I'm trying to plot a decision tree but I get this error:
'Pipeline' object has no attribute 'tree_'
At first I build my model from a preprocessor (data types int
and object
):
preprocessor = ColumnTransformer([
('one-hot-encoder', categorical_preprocessor, categorical_columns),
('standard_scaler', numerical_preprocessor, numerical_columns)])
model3 = make_pipeline(preprocessor, DecisionTreeClassifier())
Then I fit the model and generate the predictions:
model3 = model3.fit(data_train, target_train)
y_pred3 = model3.predict(data_test)
After that I try to plot the tree:
tree.plot_tree(model3)
but I get the error:
AttributeError Traceback (most recent call last)
~\AppData\Local\Temp/ipykernel_22012/3111274197.py in <module>
----> 1 tree.plot_tree(model3)
~\anaconda3\lib\site-packages\sklearn\tree\_export.py in plot_tree(decision_tree, max_depth, feature_names, class_names, label, filled, impurity, node_ids, proportion, rounded, precision, ax, fontsize)
193 fontsize=fontsize,
194 )
--> 195 return exporter.export(decision_tree, ax=ax)
196
197
~\anaconda3\lib\site-packages\sklearn\tree\_export.py in export(self, decision_tree, ax)
654 ax.clear()
655 ax.set_axis_off()
--> 656 my_tree = self._make_tree(0, decision_tree.tree_, decision_tree.criterion)
657 draw_tree = buchheim(my_tree)
658
AttributeError: 'Pipeline' object has no attribute 'tree_'
How can I plot my tree? Or is this impossible because I use a pipeline?

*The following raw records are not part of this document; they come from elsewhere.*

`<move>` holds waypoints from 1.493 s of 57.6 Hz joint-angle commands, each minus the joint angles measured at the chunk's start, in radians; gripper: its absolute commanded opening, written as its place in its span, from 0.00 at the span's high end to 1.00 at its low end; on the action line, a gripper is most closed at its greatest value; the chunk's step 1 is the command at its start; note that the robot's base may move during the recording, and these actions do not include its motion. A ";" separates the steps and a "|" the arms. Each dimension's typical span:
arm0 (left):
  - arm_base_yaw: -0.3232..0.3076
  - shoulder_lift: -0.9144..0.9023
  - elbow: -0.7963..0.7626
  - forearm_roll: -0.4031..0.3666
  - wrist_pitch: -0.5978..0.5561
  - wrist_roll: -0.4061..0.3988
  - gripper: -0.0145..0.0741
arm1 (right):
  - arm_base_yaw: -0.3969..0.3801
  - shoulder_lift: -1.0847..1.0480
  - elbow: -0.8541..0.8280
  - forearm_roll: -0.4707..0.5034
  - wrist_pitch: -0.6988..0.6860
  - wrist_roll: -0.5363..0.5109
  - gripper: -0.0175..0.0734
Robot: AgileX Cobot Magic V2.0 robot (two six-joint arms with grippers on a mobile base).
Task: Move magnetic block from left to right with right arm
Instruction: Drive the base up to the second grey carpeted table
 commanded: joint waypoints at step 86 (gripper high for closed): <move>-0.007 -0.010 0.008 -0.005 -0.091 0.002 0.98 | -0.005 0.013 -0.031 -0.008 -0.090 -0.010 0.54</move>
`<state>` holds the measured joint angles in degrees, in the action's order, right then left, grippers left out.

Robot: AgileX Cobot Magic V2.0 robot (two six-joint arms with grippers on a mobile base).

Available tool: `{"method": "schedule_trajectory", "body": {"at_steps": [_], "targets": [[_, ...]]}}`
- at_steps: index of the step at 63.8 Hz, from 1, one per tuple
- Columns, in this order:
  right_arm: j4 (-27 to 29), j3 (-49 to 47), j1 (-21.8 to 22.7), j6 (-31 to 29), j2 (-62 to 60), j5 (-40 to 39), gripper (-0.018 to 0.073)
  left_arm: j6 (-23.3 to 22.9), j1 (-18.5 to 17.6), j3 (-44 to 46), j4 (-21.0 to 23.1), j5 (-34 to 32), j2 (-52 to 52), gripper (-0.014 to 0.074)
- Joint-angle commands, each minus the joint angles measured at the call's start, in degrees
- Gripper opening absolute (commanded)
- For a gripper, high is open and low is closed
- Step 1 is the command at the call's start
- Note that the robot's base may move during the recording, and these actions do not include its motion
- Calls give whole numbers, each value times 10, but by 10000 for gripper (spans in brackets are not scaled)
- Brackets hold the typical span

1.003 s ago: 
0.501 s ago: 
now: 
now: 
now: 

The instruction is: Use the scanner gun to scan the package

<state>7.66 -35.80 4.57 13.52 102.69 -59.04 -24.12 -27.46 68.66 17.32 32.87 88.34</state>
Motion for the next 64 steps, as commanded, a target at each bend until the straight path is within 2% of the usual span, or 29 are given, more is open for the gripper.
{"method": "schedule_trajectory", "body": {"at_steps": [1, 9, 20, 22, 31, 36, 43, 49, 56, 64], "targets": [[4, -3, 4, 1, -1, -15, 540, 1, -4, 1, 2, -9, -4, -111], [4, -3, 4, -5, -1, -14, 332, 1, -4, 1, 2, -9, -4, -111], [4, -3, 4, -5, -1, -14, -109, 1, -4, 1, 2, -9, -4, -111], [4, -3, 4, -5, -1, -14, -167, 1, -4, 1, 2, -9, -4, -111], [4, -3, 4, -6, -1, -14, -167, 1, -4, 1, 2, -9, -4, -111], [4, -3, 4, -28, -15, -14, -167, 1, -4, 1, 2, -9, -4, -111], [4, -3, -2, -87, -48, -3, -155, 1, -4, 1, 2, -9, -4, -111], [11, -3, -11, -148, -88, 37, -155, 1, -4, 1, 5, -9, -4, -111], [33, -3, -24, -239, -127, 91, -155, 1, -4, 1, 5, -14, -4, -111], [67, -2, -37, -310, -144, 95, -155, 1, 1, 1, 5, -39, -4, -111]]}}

CodePudding user response:
As stated in comments, you should access the DecisionTreeClassifier
instance in your pipeline to be able to plot the tree, which you can do as follows:
plot_tree(model3.named_steps['decisiontreeclassifier'])
named_steps
being a property of the Pipeline
allowing to access the pipeline's steps by name and 'decisiontreeclassifier'
being the step name implied by make_pipeline
:
This is a shorthand for the Pipeline constructor; it does not require, and does not permit, naming the estimators. Instead, their names will be set to the lowercase of their types automatically.